İlk aşkı ayık bir şekilde değerlendirmek zordur. Orada, geçmişte pembe bulutların üzerinde kelebekler uçuşuyor ve hayat kaygısız görünüyor. Ya da belki de onu bu ilk aşkta unutmamalıyız? Parlak ve hoş bir şeyin anısı olarak kalbinizde kalmasına izin verin. Hayatınızın harika bir dönemi sona erdi. Hayat devam ediyor ve değişiyor, gelecekte yeni duygular ve izlenimler sizi bekliyor. Ve ilk aşk, seni şu an olduğun kişi yapan çocukluk ve gençlik hayalleridir. Sahip olduklarının kıymetini bil ve geçmişe üzülme!

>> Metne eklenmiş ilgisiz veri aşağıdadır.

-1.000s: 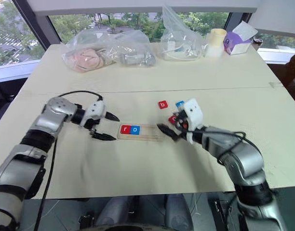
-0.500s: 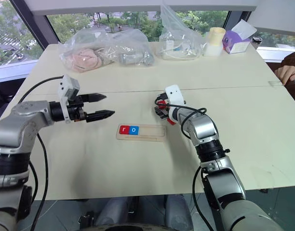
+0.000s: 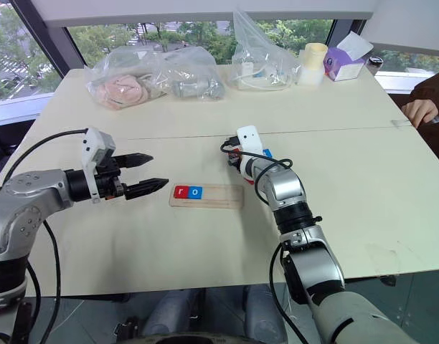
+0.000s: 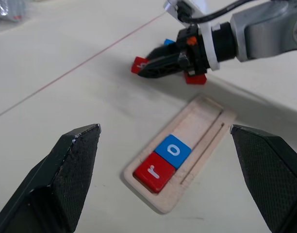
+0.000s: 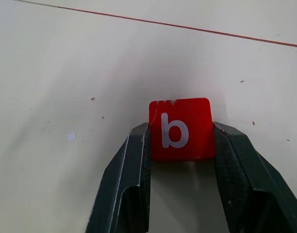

İlk aşkımızı unutamayız ama ona kendi aşkımızmış gibi davranabiliriz. "Birinci". İlk telefonumuz, ilk içkimiz, okula başladığımız ilk gün gibi hayatta yaşadığımız pek çok "ilk" vardır. "İlk anlar" hayattaki en unutulmaz anlardan bazılarıdır ve duruma göre bize coşku hissi, veya boş hissetmek. Her iki durumda da çoğu insanın hatırladığı tek şey .
Aşk her zaman özel ancak ilk aşkınız sizi doğası gereği benzersiz bir yolculuğa çıkarır. Sizi daha önce hiç yaşamadığınız iyi ya da kötü duygularla tanıştırır ve bu duyguya eşlik eder. sürpriz, entrika ve heyecan. İlk aşkınız uzun sürmese bile hayatınızın geri kalanında dönüştüğünüz kişinin bir parçası olarak kalacaktır. İlk aşkımızı hatırladığımızda, açıklaması zor olabilecek duyguların bir karışımını hissederiz. Peki neden ilk aşkımız, üzerinden 5, 10, 15, hatta 50 yıl önce olmasına rağmen bugün hâlâ çoğumuzun onu düşünmesine neden oluyor? Neden ilk aşkımızı unutamıyoruz?